ACTIVITY: Scan the entries for lines with the word "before" and copy those lines.

INFORMATION:

• • •

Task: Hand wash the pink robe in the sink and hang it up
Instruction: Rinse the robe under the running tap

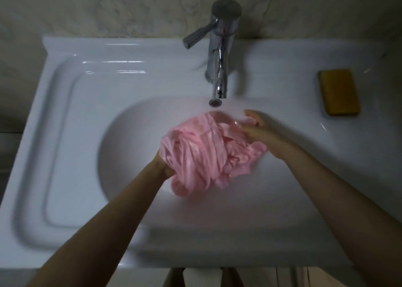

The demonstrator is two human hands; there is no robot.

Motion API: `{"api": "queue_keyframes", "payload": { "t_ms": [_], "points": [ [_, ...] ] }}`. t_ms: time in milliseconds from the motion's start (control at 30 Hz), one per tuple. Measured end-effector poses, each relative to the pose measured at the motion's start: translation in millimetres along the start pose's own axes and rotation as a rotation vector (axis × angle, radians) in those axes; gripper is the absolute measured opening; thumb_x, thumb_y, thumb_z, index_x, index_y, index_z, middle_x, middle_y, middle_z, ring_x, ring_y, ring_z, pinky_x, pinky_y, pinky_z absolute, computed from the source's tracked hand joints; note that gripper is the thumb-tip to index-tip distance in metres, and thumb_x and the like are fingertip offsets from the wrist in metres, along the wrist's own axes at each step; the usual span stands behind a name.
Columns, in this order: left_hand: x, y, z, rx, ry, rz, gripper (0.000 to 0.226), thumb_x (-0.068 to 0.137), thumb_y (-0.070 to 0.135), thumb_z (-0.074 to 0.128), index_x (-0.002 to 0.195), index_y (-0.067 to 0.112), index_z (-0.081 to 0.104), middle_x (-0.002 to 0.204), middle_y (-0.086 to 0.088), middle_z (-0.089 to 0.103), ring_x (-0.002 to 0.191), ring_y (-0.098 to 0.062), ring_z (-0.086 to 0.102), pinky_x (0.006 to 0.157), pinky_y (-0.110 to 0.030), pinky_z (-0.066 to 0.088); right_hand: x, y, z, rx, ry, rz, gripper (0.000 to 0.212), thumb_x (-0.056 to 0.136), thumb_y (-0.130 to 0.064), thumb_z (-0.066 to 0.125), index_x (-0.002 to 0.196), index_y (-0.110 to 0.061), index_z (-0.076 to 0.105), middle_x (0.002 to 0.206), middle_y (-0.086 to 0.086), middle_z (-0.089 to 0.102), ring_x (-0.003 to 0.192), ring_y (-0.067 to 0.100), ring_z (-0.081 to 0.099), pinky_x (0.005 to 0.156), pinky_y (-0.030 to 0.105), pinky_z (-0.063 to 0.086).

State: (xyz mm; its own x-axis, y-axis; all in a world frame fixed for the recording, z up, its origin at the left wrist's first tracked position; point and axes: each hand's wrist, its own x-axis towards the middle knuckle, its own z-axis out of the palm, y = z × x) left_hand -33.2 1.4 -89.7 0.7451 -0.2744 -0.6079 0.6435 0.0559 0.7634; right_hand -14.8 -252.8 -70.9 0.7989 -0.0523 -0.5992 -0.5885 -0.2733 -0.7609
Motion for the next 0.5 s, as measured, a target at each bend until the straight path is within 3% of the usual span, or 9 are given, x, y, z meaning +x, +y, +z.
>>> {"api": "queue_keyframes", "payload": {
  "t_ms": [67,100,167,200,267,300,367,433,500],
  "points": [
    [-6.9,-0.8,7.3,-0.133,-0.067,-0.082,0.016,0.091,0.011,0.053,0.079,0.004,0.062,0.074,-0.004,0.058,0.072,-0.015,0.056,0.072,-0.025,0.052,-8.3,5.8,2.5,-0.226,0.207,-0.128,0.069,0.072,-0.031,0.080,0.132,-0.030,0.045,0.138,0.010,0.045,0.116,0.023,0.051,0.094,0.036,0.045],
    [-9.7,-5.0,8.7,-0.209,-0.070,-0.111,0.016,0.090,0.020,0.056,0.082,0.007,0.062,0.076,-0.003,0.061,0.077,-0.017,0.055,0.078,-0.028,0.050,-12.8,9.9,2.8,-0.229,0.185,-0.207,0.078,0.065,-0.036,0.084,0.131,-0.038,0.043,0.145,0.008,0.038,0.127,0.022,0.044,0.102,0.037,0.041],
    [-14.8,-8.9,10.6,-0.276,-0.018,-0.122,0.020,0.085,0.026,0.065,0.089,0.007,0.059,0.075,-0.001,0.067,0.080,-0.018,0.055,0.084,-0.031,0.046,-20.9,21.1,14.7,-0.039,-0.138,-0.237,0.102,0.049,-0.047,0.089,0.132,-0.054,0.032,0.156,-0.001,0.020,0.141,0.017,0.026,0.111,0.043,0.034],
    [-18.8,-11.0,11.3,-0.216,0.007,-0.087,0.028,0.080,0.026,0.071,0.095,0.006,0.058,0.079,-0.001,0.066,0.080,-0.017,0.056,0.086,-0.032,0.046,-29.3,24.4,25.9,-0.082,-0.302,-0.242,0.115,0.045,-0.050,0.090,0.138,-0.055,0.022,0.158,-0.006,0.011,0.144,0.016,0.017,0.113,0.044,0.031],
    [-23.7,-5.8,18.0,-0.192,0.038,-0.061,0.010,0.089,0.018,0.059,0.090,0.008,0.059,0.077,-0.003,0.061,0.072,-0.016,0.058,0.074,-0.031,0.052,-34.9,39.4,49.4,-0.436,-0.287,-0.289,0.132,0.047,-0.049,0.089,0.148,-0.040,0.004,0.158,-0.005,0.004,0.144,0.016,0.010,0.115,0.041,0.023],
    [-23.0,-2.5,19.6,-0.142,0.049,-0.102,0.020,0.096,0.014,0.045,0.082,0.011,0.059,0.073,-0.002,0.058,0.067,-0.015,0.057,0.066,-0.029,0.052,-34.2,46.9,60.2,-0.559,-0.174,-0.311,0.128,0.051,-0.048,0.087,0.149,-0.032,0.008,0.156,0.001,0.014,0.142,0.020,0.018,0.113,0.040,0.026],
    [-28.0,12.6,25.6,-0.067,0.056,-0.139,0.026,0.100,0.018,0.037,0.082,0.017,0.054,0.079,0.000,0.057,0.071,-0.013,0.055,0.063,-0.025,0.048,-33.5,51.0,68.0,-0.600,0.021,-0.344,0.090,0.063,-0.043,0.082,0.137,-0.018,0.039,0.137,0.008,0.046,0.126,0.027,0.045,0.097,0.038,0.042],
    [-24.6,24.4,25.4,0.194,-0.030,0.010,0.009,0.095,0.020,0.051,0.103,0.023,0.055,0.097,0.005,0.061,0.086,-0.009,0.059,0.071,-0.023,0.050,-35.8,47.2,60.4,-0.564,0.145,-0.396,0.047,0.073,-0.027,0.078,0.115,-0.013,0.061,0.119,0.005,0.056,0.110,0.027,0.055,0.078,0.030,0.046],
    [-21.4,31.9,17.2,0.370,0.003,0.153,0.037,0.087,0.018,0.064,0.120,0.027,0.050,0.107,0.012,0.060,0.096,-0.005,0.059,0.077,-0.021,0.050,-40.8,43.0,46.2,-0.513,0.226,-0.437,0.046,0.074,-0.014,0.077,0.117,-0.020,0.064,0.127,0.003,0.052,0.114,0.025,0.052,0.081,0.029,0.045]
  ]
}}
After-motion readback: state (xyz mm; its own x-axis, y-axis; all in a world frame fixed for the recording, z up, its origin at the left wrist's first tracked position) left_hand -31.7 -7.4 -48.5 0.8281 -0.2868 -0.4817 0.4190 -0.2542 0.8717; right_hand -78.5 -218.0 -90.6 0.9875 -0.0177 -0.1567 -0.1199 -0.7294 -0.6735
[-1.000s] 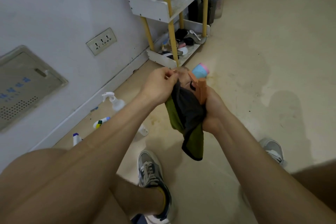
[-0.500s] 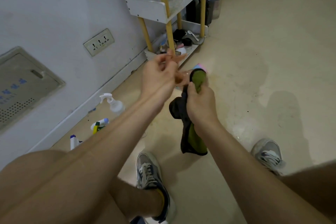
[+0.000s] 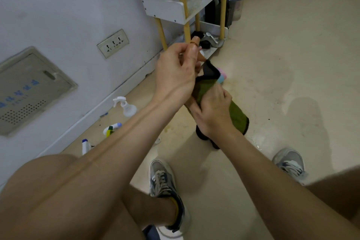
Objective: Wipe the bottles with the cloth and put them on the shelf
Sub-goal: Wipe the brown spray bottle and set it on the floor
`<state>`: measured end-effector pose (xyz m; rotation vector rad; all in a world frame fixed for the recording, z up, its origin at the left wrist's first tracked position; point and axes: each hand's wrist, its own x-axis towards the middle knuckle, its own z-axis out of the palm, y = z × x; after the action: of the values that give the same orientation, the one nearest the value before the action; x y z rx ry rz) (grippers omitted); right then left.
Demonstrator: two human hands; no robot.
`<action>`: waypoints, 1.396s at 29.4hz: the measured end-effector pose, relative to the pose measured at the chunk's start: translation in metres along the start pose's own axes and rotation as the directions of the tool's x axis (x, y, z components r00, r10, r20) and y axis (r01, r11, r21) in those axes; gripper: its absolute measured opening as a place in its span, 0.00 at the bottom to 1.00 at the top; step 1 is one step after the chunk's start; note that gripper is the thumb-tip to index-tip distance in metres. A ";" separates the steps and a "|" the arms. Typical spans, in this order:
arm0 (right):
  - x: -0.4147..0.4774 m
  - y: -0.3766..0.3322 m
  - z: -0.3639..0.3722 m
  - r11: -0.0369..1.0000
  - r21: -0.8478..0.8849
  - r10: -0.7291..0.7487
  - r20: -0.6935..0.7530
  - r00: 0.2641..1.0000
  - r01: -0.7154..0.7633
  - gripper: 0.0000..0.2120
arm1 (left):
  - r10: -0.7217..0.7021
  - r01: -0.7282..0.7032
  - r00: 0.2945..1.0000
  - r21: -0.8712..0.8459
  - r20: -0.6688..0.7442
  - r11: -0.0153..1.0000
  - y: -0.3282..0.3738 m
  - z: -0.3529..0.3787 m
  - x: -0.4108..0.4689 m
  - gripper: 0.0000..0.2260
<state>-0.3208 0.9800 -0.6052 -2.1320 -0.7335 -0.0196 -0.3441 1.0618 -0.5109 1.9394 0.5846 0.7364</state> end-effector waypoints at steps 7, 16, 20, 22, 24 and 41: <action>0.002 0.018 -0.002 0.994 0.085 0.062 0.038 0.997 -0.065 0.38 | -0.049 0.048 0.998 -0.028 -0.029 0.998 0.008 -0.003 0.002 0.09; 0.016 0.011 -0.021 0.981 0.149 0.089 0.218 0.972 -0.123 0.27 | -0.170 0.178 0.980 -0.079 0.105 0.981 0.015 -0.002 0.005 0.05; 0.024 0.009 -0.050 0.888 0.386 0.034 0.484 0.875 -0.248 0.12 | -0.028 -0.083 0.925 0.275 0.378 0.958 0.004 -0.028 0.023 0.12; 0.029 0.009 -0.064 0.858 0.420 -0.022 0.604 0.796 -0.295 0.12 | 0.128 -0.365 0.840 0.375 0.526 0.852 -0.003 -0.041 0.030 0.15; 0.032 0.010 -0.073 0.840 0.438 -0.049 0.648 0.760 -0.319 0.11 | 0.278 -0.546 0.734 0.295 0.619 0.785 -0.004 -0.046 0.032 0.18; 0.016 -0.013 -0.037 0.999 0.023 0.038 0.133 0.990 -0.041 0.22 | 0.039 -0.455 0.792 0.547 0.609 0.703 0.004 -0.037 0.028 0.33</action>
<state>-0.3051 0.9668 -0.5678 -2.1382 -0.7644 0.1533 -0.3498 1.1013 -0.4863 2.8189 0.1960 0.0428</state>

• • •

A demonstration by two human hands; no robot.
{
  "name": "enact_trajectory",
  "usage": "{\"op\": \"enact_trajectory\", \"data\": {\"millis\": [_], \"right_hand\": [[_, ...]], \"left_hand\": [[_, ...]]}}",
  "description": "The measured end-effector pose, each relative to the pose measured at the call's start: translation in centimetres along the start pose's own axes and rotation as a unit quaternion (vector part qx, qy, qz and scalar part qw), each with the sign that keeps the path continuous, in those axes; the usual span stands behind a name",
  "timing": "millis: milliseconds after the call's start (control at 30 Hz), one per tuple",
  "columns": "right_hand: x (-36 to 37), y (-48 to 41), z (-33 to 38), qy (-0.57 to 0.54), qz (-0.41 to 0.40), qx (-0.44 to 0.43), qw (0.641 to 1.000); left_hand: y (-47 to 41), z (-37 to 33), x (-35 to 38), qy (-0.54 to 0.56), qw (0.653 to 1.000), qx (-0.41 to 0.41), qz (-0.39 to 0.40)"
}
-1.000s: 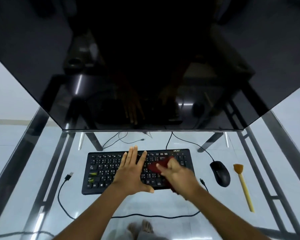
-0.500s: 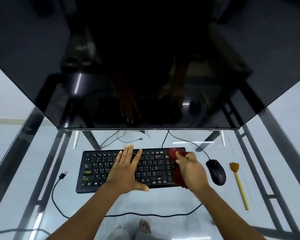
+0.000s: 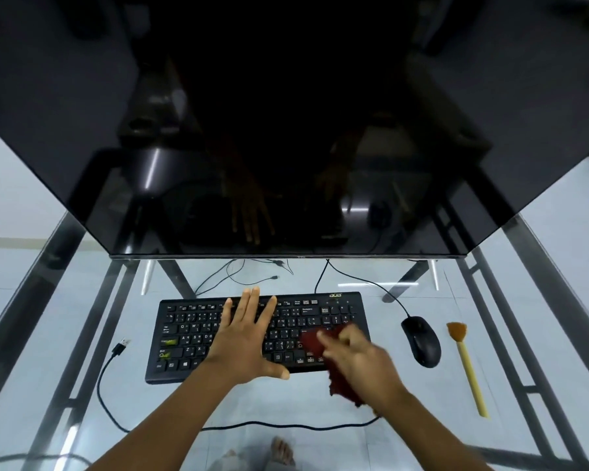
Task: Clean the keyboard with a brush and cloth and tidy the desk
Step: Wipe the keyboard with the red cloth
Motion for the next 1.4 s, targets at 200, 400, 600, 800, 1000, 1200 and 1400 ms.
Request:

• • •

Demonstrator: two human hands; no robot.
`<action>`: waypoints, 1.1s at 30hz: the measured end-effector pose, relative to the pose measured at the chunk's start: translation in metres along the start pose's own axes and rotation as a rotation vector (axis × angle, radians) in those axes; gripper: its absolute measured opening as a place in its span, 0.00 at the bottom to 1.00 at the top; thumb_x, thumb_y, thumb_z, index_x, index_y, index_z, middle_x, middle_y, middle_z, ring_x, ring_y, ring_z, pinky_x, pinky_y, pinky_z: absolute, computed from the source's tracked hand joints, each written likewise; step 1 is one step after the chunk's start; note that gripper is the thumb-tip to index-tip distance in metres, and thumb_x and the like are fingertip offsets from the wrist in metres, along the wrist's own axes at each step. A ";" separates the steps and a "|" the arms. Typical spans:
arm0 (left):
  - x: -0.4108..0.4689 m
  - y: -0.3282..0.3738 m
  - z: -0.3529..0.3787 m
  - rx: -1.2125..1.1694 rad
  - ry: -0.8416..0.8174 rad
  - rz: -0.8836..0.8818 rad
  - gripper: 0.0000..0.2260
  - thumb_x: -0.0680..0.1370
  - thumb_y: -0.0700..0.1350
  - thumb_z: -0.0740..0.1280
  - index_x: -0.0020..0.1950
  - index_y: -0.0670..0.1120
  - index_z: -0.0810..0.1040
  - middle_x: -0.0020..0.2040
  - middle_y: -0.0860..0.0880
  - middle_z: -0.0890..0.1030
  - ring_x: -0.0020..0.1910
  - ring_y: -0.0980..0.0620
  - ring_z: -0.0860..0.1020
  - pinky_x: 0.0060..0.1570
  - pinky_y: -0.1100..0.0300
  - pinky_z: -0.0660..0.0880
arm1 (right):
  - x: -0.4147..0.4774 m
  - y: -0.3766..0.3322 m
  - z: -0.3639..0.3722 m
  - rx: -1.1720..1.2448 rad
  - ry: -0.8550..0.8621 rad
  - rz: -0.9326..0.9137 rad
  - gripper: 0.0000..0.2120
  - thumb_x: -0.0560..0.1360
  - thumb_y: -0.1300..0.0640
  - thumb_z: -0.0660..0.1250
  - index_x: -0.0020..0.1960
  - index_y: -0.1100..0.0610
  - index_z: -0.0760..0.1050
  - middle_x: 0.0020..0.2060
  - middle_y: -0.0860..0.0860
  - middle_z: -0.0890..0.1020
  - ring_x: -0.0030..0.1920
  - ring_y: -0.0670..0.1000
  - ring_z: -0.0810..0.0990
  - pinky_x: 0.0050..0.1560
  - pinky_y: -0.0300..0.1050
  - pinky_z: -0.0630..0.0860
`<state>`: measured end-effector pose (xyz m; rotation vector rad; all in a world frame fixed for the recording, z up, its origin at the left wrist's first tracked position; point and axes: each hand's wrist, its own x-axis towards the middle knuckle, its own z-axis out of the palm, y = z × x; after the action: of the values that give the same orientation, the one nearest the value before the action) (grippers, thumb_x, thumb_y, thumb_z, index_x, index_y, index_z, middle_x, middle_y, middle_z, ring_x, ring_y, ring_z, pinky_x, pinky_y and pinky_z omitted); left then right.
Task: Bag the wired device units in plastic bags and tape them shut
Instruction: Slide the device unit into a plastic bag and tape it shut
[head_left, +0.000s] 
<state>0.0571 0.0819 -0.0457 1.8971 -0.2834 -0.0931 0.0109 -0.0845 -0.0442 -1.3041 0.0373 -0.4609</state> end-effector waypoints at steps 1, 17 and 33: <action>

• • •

ANSWER:
`<state>`: measured end-effector pose (xyz m; rotation vector rad; all in a world frame fixed for the recording, z up, its origin at the left wrist's first tracked position; point and axes: each hand's wrist, its own x-axis towards the middle knuckle, its own z-axis out of the palm, y = z × x; after the action: of the values that give the same orientation, the one nearest the value before the action; x y z rx ry rz) (grippers omitted); right then left.
`<state>`: measured end-effector pose (xyz m; rotation vector rad; all in a world frame fixed for the recording, z up, its origin at the left wrist's first tracked position; point and axes: each hand's wrist, its own x-axis towards the middle knuckle, its own z-axis out of the palm, y = z × x; after the action: of the values that give the same orientation, the one nearest the value before the action) (grippers, thumb_x, thumb_y, thumb_z, index_x, index_y, index_z, middle_x, middle_y, middle_z, ring_x, ring_y, ring_z, pinky_x, pinky_y and pinky_z omitted); left then right.

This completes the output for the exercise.